Task requirements
The listing below holds a line with "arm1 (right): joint" and a later line with "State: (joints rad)". Write out those two lines and every line between them, exactly, and nothing else.

--------

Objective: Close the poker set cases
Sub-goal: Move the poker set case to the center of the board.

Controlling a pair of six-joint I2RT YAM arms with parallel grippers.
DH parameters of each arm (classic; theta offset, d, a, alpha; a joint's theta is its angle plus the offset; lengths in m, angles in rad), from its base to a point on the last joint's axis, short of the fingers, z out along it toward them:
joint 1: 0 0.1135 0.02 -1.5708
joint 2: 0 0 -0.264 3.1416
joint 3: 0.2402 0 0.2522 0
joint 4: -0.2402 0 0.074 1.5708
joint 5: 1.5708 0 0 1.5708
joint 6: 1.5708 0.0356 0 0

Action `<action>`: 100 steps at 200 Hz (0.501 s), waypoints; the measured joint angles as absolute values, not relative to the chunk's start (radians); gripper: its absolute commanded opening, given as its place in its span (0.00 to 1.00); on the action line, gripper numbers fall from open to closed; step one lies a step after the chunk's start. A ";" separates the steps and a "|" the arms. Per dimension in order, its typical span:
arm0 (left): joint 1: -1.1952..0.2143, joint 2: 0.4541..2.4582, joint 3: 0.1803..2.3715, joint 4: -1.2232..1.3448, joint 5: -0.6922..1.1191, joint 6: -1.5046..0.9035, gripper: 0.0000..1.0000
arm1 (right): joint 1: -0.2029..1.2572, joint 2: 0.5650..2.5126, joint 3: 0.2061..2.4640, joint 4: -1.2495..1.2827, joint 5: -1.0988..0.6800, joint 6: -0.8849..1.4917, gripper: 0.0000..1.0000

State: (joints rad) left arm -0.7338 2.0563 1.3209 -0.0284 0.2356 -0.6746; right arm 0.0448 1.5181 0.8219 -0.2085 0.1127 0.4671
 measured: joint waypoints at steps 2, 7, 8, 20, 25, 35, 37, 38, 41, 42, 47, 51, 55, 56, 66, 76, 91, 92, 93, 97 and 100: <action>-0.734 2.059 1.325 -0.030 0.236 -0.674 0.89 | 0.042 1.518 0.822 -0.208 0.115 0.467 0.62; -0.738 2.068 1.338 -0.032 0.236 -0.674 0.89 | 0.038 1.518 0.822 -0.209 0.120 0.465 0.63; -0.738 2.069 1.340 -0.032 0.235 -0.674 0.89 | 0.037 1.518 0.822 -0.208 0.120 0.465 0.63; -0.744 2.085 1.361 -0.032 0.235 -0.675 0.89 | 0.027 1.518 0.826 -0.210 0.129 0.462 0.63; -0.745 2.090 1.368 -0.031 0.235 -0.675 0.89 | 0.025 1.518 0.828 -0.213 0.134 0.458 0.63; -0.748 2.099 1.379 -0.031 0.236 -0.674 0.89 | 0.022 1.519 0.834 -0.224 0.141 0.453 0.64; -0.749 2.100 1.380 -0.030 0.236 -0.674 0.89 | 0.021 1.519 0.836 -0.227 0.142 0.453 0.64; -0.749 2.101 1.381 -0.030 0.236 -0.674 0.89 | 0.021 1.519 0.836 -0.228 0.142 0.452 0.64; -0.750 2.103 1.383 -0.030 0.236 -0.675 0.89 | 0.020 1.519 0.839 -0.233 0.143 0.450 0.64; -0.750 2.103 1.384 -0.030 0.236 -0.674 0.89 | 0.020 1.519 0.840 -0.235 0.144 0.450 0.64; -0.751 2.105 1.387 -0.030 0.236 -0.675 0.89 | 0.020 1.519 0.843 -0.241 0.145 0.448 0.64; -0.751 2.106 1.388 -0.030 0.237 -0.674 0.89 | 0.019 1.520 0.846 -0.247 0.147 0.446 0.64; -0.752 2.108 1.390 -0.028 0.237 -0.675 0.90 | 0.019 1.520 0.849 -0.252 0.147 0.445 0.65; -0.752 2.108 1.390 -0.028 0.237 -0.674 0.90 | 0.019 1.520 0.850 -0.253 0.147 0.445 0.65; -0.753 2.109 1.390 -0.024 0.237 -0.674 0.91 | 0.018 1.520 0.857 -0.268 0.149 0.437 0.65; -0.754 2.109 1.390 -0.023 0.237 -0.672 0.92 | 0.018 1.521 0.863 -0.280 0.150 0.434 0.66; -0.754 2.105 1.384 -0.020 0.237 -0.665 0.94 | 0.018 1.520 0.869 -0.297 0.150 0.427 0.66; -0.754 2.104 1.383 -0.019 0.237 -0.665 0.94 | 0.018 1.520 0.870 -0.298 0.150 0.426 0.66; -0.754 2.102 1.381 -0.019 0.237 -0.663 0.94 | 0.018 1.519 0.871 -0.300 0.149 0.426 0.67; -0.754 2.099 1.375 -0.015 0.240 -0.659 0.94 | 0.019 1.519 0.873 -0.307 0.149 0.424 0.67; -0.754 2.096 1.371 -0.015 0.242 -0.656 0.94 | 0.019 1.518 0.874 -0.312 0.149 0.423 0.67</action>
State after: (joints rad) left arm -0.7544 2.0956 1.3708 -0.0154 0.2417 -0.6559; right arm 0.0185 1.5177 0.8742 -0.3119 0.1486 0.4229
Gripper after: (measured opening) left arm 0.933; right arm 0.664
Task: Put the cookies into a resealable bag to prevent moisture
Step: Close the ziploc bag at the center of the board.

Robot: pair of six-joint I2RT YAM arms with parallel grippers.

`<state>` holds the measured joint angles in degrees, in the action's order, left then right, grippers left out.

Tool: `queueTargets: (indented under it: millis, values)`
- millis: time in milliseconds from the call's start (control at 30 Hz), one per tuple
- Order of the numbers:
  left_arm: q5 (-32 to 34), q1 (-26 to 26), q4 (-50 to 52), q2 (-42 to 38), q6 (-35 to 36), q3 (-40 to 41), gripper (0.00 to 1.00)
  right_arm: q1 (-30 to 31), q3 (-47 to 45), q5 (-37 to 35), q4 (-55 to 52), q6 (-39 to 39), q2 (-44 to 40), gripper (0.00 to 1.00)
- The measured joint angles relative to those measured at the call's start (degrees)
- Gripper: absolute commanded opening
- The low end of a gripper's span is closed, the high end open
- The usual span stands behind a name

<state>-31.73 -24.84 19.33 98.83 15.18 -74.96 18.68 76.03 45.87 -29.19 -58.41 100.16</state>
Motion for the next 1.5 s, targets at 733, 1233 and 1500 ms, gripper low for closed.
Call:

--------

Response area
arm1 (right): joint 1: -0.2029..1.2572, joint 2: 0.5650..2.5126, joint 3: 0.2061..2.4640, joint 4: -1.2495..1.2827, joint 5: -1.0988..0.6800, joint 6: -0.8849..1.4917, gripper: 0.0000..1.0000

State: (joints rad) left arm -0.7338 2.0563 1.3209 -0.0284 0.2356 -0.6746; right arm 0.0448 1.5181 0.8219 -0.2085 0.1127 0.4671

Further output is not needed for this exercise.